Uscii dall’ascensore e mi diressi verso l’area relax, stringendo tra le mani il cestino. Ero stanca, dopo quello che avevo sentito dire alle mie sorelle tre giorni prima era caduta in uno stato di agitazione costante. All’inizio avevo cercato di convincermi che non fosse vero, poi ragionandoci ero entrata nel panico.
 
La sera mi mettevo a letto e invece di pensare al matrimonio, avevo iniziato ad analizzare il nostro rapporto: le sue dimenticanze, il modo in cui mi trattava e mi guardava, i suoi commenti acidi e speso si troppo maligni, la sua freddezza quando facevamo l’amore. Mi ero illusa che forse era uno di quegli uomini che non sanno come esprimere i loro sentimenti, che forse dopo il matrimonio tutto sarebbe cambiato. Ciò che avevo sentito spiegava molte cose.
 
Come ogni giovedì entrai nella sala relax e posai sul tavolo il cestino che avevo portato.
 
«Ciao Grace» mi voltai verso la porta cercando di mettere a tacere quella paura che mi portavo dietro da giorni.
 
«Ciao ragazzi vi ho portato il pranzo» iniziai a svuotare il cesto, lasciandovi all’interno solo il pranzo che spettava  a Michael.
 
In un secondo fui accerchiata dai miei futuri cognati. David, il terzo ogenito, mi poggiò un braccio sulle spalle, rialzai il viso e mi trovai davanti due occhioni chiari indagatori. Tra i quattro fratelli lui era l’unico che metteva in discussione le regole, non solo quelle dell’azienda, ma anche le semplici regole del vivere comune. Solitamente lui e Nick, il fratello più piccolo, lavoravano alla villa, si occupavano dei vigneti e degli animali, ma spesso andavano a pranzare in ufficio con Caleb, il quale nel peggiore dei casi, si sarebbe trovato a pranzare da solo, visto che Michael non smetteva mai di lavorare.   
 
«Stai bene?» gli altri due Hamilton si fermarono e mi scrutarono in viso. Cercando di mantenere la calma feci un sorriso rassicurate
«Certo, perché?» il ragazzo piegò la testa di lato strizzando appena gli occhi.
«Sembri … sembra che tu stia fingendo di essere allegra» aprii leggermente la bocca, non sapendo bene come rispondere. David sapeva sempre leggere tra le righe.
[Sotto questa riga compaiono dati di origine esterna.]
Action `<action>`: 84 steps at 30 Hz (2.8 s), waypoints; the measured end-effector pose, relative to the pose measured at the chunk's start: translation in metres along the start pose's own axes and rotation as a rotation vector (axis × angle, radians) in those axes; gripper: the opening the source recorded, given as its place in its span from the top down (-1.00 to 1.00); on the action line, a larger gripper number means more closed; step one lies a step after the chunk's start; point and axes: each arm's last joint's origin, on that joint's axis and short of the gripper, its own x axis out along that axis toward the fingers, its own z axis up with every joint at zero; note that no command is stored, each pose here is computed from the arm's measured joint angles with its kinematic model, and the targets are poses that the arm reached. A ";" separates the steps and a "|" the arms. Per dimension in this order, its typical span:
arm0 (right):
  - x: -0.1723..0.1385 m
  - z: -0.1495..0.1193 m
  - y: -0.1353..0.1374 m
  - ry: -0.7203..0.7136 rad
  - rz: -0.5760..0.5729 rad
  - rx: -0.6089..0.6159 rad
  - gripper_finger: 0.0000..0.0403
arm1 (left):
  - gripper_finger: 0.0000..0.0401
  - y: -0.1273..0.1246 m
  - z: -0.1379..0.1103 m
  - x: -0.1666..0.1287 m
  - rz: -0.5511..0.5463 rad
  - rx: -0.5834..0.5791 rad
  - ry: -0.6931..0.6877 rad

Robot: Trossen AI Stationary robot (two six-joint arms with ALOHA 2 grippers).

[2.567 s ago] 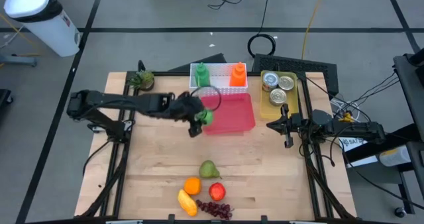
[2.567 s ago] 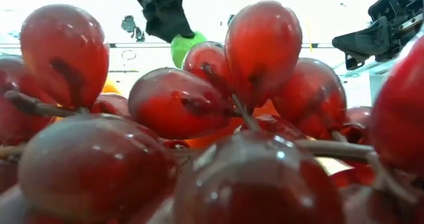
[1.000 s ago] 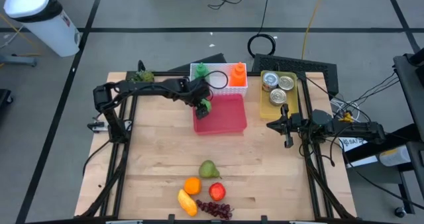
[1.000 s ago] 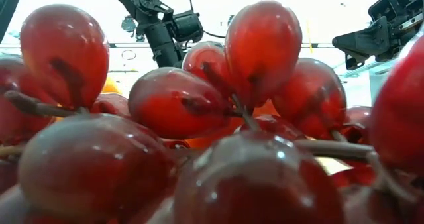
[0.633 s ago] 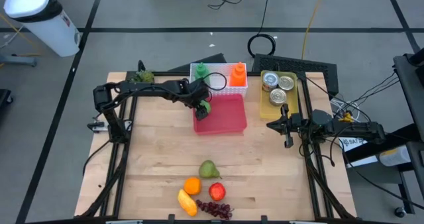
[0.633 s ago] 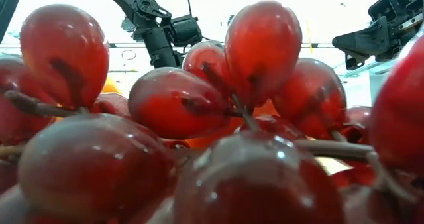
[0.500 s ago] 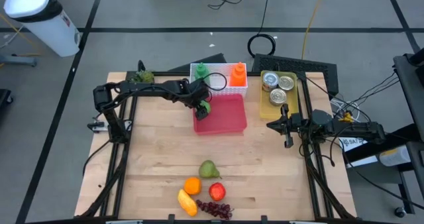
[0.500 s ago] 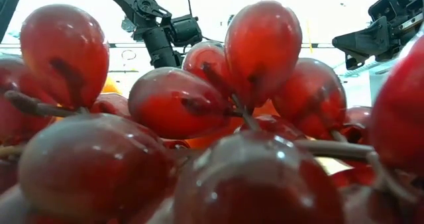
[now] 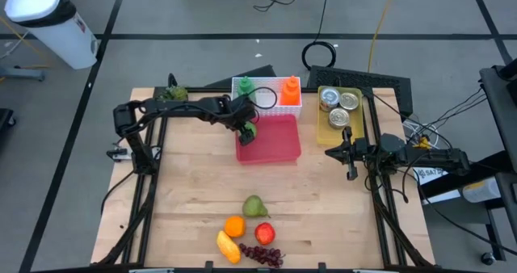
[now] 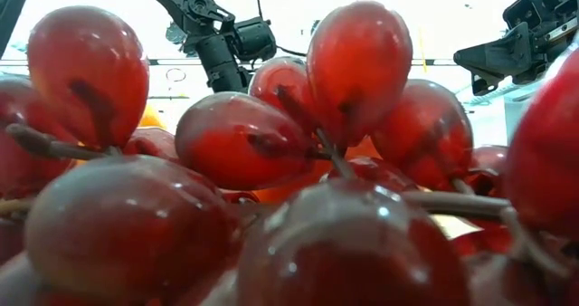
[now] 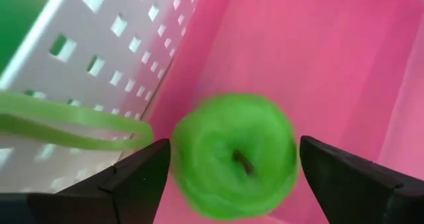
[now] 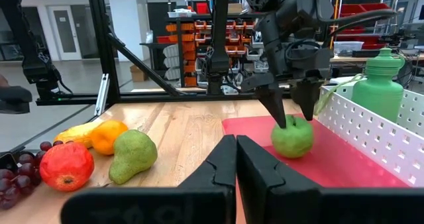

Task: Pick & Place Food Item
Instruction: Put the green apple into the red bin, then put the green pear into the red bin

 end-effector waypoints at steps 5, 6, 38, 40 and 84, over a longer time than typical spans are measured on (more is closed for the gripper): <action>0.000 0.000 0.000 0.000 0.000 0.000 1.00 | -0.72 0.000 0.000 -0.002 0.000 0.000 0.000; 0.000 0.000 0.000 -0.001 0.000 0.000 1.00 | -0.72 0.000 0.000 -0.002 0.000 0.002 0.003; 0.000 0.000 0.000 -0.002 0.000 0.000 1.00 | -0.72 -0.143 -0.038 -0.104 -0.333 0.244 -0.172; 0.000 0.000 0.000 -0.001 0.000 0.000 1.00 | -0.72 -0.156 -0.041 -0.101 -0.362 0.273 -0.185; 0.000 0.000 0.000 -0.001 -0.001 0.000 1.00 | -0.72 -0.223 -0.088 -0.002 -0.381 0.539 0.026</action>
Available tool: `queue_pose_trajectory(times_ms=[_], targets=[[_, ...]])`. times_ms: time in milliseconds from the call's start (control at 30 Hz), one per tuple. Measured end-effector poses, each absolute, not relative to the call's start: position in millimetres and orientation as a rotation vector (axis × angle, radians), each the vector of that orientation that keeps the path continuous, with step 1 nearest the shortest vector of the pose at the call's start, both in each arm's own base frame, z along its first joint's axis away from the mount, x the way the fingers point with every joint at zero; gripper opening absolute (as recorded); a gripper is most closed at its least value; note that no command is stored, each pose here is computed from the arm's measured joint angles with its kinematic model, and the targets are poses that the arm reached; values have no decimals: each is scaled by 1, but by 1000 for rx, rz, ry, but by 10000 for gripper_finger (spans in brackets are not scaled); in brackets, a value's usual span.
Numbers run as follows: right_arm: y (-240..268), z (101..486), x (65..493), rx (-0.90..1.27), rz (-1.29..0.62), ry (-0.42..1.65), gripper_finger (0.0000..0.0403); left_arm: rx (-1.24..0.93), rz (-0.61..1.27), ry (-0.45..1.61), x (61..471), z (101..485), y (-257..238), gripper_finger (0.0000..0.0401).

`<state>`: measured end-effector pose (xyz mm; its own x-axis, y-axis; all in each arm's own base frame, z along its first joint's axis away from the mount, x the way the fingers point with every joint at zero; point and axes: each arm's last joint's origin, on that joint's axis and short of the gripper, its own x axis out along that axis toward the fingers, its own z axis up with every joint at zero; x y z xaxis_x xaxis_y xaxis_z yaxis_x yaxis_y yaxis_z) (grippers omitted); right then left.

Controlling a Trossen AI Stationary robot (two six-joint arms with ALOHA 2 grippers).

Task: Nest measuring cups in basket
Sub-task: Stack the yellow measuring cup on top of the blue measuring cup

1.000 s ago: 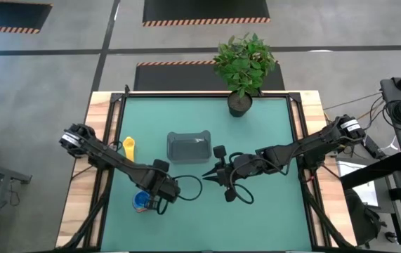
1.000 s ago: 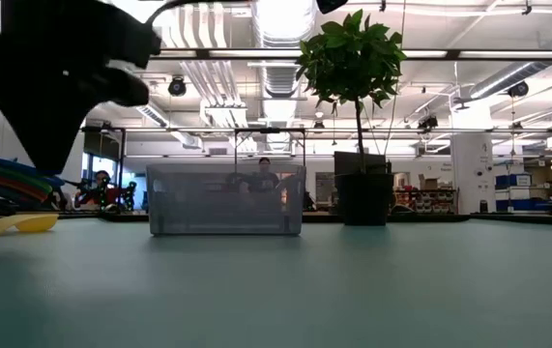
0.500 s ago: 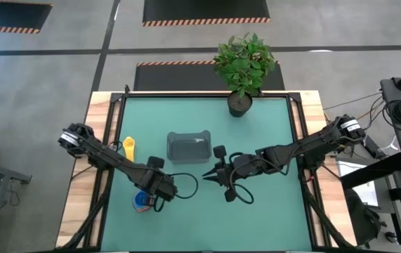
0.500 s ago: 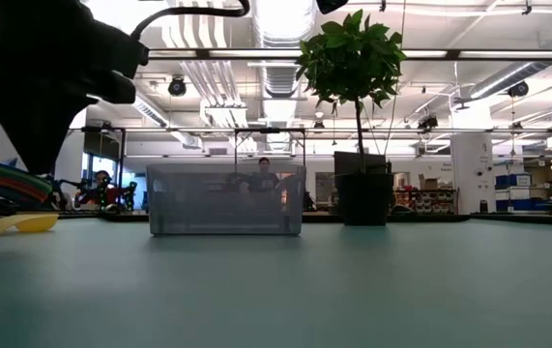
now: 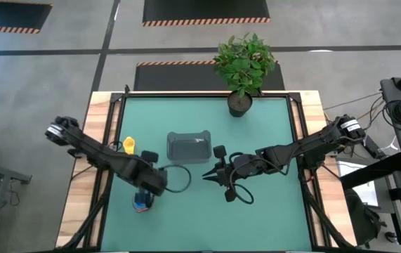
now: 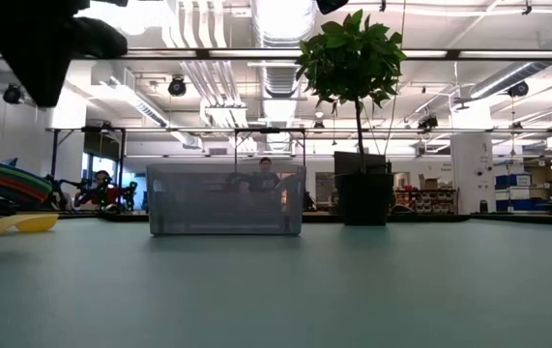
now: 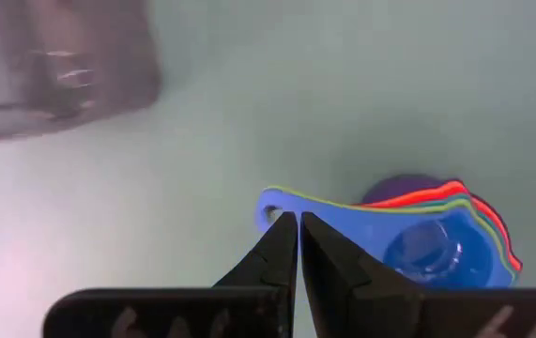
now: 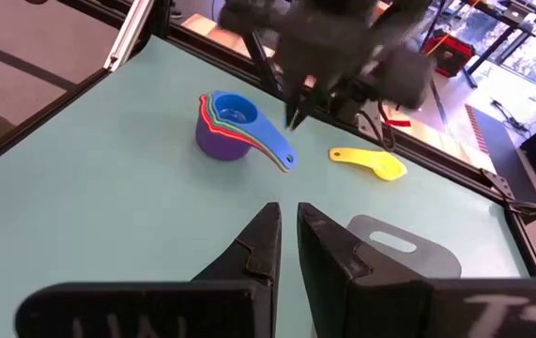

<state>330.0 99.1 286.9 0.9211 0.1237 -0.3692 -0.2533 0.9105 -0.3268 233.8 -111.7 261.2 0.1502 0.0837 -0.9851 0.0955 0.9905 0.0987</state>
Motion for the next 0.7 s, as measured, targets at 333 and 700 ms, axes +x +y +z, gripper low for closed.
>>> queue_pose_trajectory(times_ms=[333, 700], targets=[[99, 287, 330, -382, 199, 349, 26, -212, 497, 1226, 194, 270, -56, 0], [99, 287, 330, -398, 202, 349, 26, -335, 924, 1367, 169, 213, 17, 0]])
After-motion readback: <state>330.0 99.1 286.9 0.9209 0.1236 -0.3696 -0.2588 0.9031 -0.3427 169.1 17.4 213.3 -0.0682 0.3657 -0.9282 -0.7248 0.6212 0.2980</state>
«Sono solo stanca, la nonna non sta molto bene in questi giorni e abbiamo dovuto licenziare nuovamente la cameriera» sorrisi nuovamente e mi voltai, Caleb e Nick mi scrutarono in viso, poco convinti di quella risposta.
«Lo sai che su di noi puoi contare. Se hai bisogno di parlare con qualcuno o di un aiuto noi per te ci siamo sempre» per un secondo fui tentata.
« Sono solo stanca» David mi dette un bacio sulla fronte e mi lasciò andare, ripresi il mio cestino e uscii dalla stanza. Attraversai il corridoio e passai davanti alle scrivanie vuote delle segretarie, poi mi fermai davanti alla porta del suo ufficio e bussai.
  
«Avanti» tentennai un secondo e poi abbassai la maniglia. Mi chiusi la porta alle spalle e mi avvicinai alla scrivania. Quella stanza era perfettamente in ordine come lui. Il silenzio era spezzato dal rumore dell’aria condizionata.
 
Michael era poggiato allo schienale della sedia intento a leggere delle carte. La giacca era posata su una delle poltrone poste davanti al tavolo. Aveva le maniche della camicia rialzate fino ai gomiti e il colletto sbottonato.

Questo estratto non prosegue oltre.